### About this exercise
Go through the entries, filter for the word "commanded", and copy every line that has it.

[Dataset entries]
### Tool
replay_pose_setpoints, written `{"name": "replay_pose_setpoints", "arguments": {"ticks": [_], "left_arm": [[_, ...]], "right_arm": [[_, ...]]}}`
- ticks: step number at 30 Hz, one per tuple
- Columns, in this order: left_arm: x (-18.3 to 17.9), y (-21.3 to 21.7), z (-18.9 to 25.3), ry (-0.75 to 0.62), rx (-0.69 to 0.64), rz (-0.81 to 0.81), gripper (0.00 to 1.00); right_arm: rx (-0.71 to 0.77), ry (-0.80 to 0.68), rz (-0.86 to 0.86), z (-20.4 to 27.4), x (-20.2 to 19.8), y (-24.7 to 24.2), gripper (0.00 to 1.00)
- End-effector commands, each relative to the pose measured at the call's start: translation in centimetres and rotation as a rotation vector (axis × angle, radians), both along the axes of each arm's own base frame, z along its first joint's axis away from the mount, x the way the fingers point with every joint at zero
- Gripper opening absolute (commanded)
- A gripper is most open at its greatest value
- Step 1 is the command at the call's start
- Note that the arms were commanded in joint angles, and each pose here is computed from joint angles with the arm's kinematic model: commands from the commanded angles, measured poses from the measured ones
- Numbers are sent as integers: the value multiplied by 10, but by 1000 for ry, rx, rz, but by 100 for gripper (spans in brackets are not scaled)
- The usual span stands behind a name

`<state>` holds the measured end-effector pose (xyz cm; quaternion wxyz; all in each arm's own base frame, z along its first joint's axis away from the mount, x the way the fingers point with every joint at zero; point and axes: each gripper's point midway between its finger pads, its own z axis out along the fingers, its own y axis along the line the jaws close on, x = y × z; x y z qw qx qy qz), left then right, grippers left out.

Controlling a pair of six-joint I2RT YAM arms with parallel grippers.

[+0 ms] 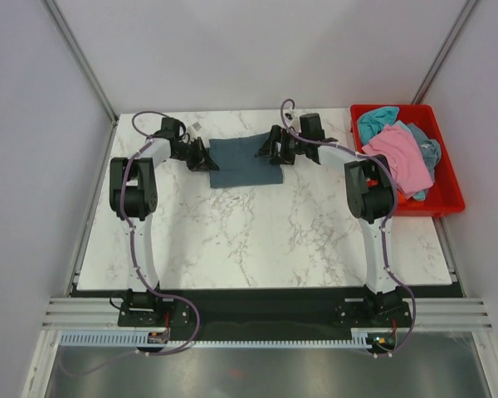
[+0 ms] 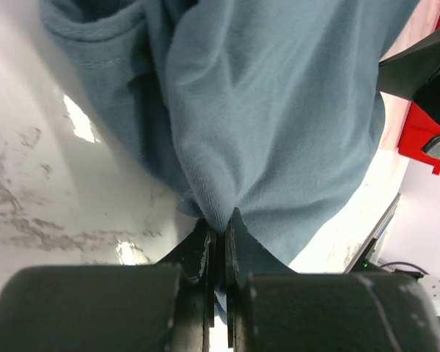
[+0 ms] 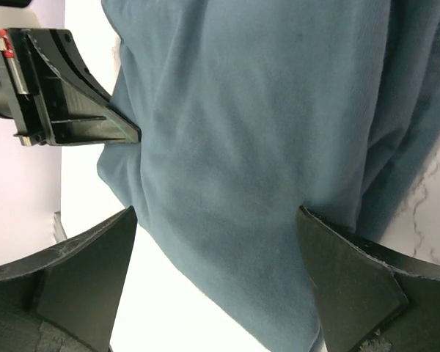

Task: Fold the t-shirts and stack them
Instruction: Neatly place the folded tshirt to the corner

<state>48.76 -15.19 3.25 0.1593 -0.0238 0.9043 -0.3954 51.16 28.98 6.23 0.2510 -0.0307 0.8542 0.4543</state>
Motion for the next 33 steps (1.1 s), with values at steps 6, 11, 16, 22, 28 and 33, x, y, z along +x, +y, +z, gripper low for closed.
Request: {"name": "replay_pose_setpoints", "arguments": {"ticks": [6, 11, 16, 22, 28, 33], "left_arm": [[-19, 13, 55, -169, 114, -123, 2], [-45, 37, 61, -148, 204, -160, 2], [-74, 80, 50, -49, 312, -199, 2], [-88, 141, 45, -15, 506, -147, 2], [-97, 180, 52, -45, 690, -119, 2], [-103, 196, 60, -90, 780, -90, 2]], "right_arm": [[-154, -321, -26, 114, 5, -32, 98], [-219, -377, -70, 144, -4, -66, 98], [-225, -404, -114, 167, -16, -93, 98], [-230, -415, -167, 181, -25, -119, 98], [-215, -402, -186, 182, -32, -130, 98], [-210, -406, -203, 185, -36, -135, 98]]}}
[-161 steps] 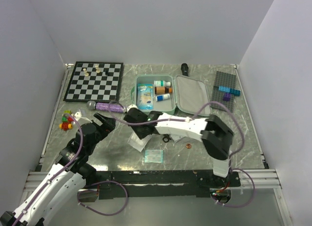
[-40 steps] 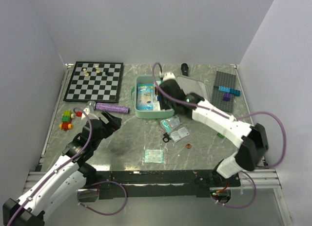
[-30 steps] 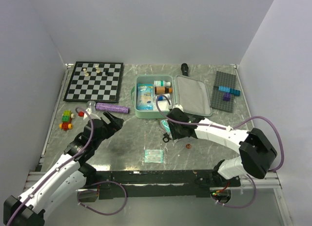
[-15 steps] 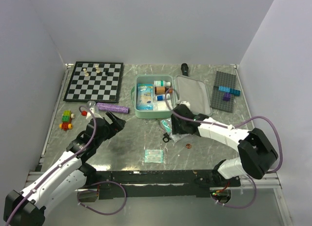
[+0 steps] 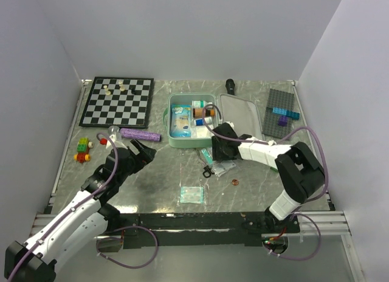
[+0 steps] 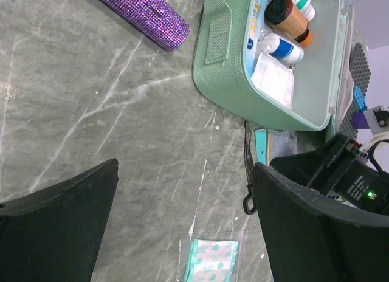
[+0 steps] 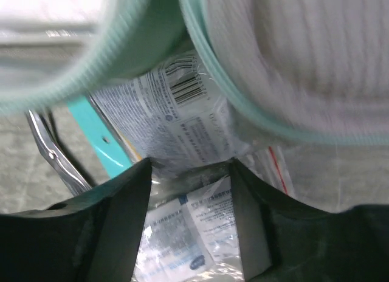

### Expected answer
- Gripper opening absolute (commanded)
- Note that the arms were commanded in joint angles, and each pose here is computed from joint angles with the arm's kinematic model: commands from the commanded angles, measured poses from the measured ones

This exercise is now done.